Male and Female: Crown reddish-brown, bill black; a black line extending through the eye; a gray line above the eye; back, wings, and tail brown; tail forked; rump gray; breast pale gray without streaks or spots. In the fall, the reddish crown becomes brown, streaked with black.

Call-note: Chip-chip.

Song: A monotonous trill, Chippy-chippy-chippy-chippy-chippy-chippy-chippy, more like the metallic sound made by a locust than the song of a bird.

Habitat: A “doorstep” bird that loves to spend the spring and summer near man. It is found in gardens, orchards, and plowed fields.

Nest: An unusually dainty nest made of grass and fine root-fibers, lined with horsehair, which has given to the chipping sparrow the name of “hair-bird.” The nest is built in trees or low bushes, sometimes very near the ground.

Eggs: Four or five pale-green eggs, mottled with dark markings.

Range: North America, from central Canada to Central America; commonest in the east.

This gentle, trustful sparrow is a general favorite. He is an unobtrusive little bird, seemingly contented to occupy his place in the world near to the haunts of man, unconsciously doing his important work without noisy demonstration. Like the brown creeper and the phoebe, he is of great economic value; like them, he is not particularly interesting, and he is without skill as a songster. But his monotonous trill is a pleasant part of the spring chorus, and his presence in our yards we should sorely miss.

Mr. Forbush speaks in high praise of this bird’s usefulness. He claims that the chippy is “the most destructive of all birds to the injurious pea-louse, which caused a loss of three million dollars to the pea-crop of a single state in one year.”[88] This sparrow eats the grubs that feed on beet-leaves, cabbages, and other vegetables; he devours cankerworms and currant worms, besides gypsy, brown-tail, and tent caterpillars, any one of which would entitle him to our protection.
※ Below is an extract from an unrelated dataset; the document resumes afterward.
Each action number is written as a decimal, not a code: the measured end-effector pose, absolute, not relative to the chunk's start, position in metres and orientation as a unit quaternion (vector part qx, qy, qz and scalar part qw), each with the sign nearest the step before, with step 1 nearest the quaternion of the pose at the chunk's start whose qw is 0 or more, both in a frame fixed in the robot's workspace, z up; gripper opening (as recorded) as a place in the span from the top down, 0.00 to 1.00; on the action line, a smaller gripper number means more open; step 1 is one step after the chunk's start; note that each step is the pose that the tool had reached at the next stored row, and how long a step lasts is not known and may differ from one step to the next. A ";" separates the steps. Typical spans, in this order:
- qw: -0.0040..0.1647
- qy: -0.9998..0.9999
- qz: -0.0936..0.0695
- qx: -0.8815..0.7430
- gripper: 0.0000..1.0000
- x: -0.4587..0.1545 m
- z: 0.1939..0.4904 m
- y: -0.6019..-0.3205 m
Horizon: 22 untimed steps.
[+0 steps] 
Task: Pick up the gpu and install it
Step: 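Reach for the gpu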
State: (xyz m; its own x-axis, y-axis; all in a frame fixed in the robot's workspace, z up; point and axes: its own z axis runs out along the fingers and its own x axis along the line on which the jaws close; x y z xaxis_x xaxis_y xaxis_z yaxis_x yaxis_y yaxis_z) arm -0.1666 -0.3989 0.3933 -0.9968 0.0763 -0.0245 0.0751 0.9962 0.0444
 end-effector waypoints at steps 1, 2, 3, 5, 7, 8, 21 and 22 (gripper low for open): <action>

In the fall, with the decrease of life in the garden, he takes to the fields, where like other sparrows he feasts on seeds.
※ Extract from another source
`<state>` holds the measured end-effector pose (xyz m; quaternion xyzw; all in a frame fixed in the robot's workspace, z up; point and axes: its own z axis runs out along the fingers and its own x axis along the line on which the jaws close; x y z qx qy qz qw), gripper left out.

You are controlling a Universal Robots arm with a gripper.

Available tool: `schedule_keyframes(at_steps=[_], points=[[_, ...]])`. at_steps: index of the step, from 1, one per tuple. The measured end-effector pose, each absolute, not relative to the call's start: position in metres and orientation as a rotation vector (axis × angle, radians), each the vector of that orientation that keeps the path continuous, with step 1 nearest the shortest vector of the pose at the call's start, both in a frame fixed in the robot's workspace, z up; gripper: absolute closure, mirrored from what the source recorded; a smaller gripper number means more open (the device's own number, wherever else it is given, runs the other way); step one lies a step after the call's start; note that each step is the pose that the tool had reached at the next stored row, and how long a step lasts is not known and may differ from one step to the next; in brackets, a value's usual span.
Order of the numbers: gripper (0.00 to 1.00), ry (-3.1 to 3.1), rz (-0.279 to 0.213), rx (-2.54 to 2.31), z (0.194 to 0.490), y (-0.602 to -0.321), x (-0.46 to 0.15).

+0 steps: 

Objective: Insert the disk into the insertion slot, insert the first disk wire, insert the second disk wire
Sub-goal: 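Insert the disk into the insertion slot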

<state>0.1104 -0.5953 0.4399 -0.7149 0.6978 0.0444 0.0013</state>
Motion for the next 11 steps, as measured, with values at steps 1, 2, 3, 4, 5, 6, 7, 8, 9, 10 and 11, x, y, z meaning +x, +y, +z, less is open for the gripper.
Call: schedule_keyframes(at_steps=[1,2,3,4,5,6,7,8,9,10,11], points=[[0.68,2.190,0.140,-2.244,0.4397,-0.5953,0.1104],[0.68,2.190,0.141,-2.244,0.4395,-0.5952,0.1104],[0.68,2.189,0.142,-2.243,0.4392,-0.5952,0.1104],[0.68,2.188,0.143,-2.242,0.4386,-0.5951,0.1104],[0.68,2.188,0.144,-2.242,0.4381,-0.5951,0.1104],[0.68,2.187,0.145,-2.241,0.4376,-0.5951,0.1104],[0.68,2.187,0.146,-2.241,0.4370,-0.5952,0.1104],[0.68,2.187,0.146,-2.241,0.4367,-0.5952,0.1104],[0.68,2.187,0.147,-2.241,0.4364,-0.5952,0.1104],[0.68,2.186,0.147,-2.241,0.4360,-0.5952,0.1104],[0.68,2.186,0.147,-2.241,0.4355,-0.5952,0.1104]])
If it were more generally known how invaluable chipping sparrows are, people would guard them more carefully from marauding cats. I wish it might become as unlawful to let cats stalk abroad during the nesting season as it is to allow unmuzzled dogs to go about freely during dog-days. I know of a bird-lover near Painesville, Ohio, who never during nesting-time allowed her pet cat to stir outside of a good-sized enclosure without a weight attached to his collar. Some people have put bells on their cats’ necks, but while that is efficacious in alarming parent-birds, it is of no value in preventing the slaughter of young birds that have just left the nest. Mr. Forbush has written an appeal, which I wish was more widely known and heeded. It is called “The Domestic Cat” and was published under the direction of the Massachusetts State Board of Agriculture.
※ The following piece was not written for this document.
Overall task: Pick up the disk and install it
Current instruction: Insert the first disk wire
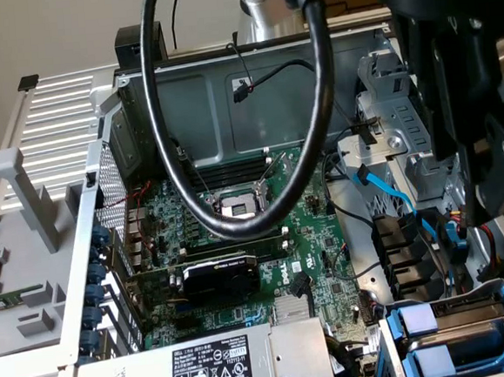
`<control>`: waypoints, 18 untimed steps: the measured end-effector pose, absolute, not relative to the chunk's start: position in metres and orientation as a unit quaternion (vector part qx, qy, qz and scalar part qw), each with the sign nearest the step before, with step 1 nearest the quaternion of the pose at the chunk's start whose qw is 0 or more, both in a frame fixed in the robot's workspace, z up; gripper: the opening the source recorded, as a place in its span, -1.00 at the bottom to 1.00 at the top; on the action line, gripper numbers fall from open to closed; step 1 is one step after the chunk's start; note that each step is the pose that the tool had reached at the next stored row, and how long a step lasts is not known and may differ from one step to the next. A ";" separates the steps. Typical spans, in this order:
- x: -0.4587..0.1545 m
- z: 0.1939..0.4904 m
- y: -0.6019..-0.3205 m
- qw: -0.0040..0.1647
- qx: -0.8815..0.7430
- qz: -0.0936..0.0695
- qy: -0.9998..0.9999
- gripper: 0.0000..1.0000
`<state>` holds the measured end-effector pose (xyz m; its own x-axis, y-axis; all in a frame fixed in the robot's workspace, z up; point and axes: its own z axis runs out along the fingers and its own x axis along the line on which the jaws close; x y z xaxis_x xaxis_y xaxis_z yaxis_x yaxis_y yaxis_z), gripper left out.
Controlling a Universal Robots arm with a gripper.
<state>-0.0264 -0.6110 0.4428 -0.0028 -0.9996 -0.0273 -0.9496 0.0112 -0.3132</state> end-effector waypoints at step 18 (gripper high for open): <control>-0.008 0.451 -0.603 0.096 -0.699 -0.085 0.704 0.03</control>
Mr. Forbush wrote to such eminent experts and authorities on bird-life as Robert Ridgway, Dr. Frank M. Chapman, Dr. Witmer Stone, Dr. Henry W. Henshaw, Dr. William T. Hornaday, John Burroughs, William Dutcher, T. Gilbert Pearson, Dr. George W. Field, Dr. C. F. Hodge, Ernest Harold Baynes, Mrs. Mabel Osgood Wright, and others, for their opinions regarding the relative destructiveness of cats to the bird-life of the country. They were unanimous in their denunciation of cats as the “greatest destructive agency to our smaller song and insectivorous birds.”

Mrs. Wright says: “If the people of the country insist upon keeping cats in the same number as at present, all the splendid work of Federal and State legislation, all the labors of game- and song-bird protective associations, all the loving care of individuals in watching and feeding, will not be able to save our birds in many localities.”

Young chipping sparrows are spoiled bird-babies. They “tag” their gentle little parents about with unusual persistence, knowing that they will get what they demand. They frequently look as if they might not turn out to be excellent bird-citizens like their ancestors. When a noted ornithologist first saw Mr. Horsfall’s original drawing of the accompanying family of chipping sparrows he remarked, “That baby looks a million years old and steeped in sin!” But the duties of parenthood sober the youngsters, and the following year, they become in turn pleasant, docile, lovable little “Bird Neighbors.”